Arief menambahkan, sila pertama dari Pancasila itu menjadi landasan dalam kehidupan bermasyarakat dan bernegara. Sehingga para pemuda itu disarankan menyampaikan uraian permohonannya dengan landasan filosofis tersebut.  "Hukum di Indonesia harus dibangun berdasarkan prinsip-prinsip netral Ketuhanan yang Maha Esa. Bisa juga uraian dibangun berdasarkan original intent pendirian negara dari pandangan‎ Soekarno. Yang muncul perdebatan filosofis, juga ada sosiologis," ujar Arief.    "Kalau itu kita batalkan, nanti perkawinan di Indonesia menurut apa? Bisa juga minta dinyatakan tidak bertentang tapi harus dimaknai. Kalau dihapus, nanti dasarnya apa? Kalau begitu nanti sama saja UU Perkawinan dengan KUHPerdata, perkawinan menurut perdata itu sekuler, padahal tidak," ujar Arief.   ‎"Perkawinan di Indonesia itu perjanjian luhur laki-laki dan perempuan untuk membentuk keluarga. Kalau Islam mengatakan membentuk keluarga sakinah, mawadah dan warrohmah," papar Arief.Sementara itu, hakim konstitusi Wahiduddin Adams meminta perbaikan permohonan itu. Seperti legal standing dan penajaman alasan kerugian konstitusional yang dialami.  "‎Pemohon statusnya belum kawin semua ya? Mengenai legal standing-nya, kerugian hak konstitusional bersifat spesifik dan dapat dipastikan akan terjadi. Jadi di sini saya lihat kemungkinan akan terjadi pada pemohon, ya potensial akan terjadi," kata Wahiduddin Adams.

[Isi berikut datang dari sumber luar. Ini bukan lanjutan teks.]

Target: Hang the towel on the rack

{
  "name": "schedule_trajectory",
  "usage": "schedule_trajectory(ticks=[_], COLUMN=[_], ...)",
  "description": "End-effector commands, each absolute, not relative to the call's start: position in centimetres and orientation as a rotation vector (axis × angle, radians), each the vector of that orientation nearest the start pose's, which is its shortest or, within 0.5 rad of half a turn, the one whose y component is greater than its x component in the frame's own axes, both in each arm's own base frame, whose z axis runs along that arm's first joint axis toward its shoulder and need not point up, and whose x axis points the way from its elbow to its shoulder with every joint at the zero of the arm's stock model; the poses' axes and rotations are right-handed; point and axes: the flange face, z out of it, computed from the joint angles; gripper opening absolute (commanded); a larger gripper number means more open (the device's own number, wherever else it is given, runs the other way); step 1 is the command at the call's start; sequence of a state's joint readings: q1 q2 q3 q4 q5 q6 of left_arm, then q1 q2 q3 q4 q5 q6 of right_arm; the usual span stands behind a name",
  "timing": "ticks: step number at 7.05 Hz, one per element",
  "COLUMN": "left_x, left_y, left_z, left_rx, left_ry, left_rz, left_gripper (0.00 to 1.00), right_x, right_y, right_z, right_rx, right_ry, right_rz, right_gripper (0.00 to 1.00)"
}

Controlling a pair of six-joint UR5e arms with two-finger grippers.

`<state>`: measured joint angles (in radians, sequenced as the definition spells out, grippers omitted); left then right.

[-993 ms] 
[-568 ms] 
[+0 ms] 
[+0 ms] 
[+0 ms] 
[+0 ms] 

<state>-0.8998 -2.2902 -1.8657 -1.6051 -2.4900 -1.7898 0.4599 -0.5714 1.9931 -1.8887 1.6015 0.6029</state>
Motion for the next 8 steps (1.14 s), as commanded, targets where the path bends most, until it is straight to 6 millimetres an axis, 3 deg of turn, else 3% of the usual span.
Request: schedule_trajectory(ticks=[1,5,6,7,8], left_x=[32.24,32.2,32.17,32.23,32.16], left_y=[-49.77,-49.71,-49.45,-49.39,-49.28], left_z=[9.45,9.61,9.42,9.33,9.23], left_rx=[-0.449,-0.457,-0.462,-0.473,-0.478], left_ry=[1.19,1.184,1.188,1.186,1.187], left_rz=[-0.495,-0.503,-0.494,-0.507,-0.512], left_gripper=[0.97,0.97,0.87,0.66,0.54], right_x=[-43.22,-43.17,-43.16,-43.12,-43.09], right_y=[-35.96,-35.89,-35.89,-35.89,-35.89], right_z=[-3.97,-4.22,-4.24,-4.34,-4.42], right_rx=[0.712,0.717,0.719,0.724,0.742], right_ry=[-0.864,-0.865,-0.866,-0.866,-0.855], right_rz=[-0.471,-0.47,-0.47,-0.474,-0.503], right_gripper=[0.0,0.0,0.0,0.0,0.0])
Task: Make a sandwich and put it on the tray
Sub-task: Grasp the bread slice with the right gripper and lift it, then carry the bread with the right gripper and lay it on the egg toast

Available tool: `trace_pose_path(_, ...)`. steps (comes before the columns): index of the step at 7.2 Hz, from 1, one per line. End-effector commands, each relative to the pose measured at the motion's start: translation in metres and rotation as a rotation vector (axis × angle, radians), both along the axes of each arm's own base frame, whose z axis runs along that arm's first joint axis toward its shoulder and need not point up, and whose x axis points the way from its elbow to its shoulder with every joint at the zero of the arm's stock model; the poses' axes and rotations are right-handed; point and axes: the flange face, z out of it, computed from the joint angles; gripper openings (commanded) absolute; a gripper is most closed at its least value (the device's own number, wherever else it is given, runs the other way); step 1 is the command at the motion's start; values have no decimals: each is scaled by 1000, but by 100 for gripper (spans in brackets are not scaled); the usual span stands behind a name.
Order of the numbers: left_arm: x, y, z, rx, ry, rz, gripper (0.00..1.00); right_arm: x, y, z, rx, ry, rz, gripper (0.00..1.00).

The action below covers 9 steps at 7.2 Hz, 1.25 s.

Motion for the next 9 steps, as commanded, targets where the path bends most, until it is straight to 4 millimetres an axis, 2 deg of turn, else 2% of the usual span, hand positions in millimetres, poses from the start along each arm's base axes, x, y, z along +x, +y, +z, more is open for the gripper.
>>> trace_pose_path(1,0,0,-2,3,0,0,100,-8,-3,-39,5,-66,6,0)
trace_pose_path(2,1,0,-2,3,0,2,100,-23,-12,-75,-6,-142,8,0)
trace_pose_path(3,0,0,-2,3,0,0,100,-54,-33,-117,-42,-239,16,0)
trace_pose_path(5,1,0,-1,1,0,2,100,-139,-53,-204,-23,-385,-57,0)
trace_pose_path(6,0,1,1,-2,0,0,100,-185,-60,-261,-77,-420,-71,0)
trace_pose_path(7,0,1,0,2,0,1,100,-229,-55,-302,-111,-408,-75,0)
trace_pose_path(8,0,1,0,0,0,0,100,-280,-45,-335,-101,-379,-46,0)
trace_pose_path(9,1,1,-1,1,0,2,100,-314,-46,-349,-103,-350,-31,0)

Sejatinya persoalan Nikah Lintas Agama ini telah menjadi perhatian dan pembahasan MUI, sejak tahun 2005  MUI telah mengeluarkan Fatwa No. : 4/MUNAS VII/MUI/8/2005 Tentang PERKAWINAN BEDA AGAMA, yang intinya  MENETAPKAN :

1. Perkawinan beda agama adalah haram dan tidak sah.

2. Perkawinan laki-laki muslim dengan wanita Ahlu Kitab, menurut qaul mu’tamad, adalah haram dan tidak sah.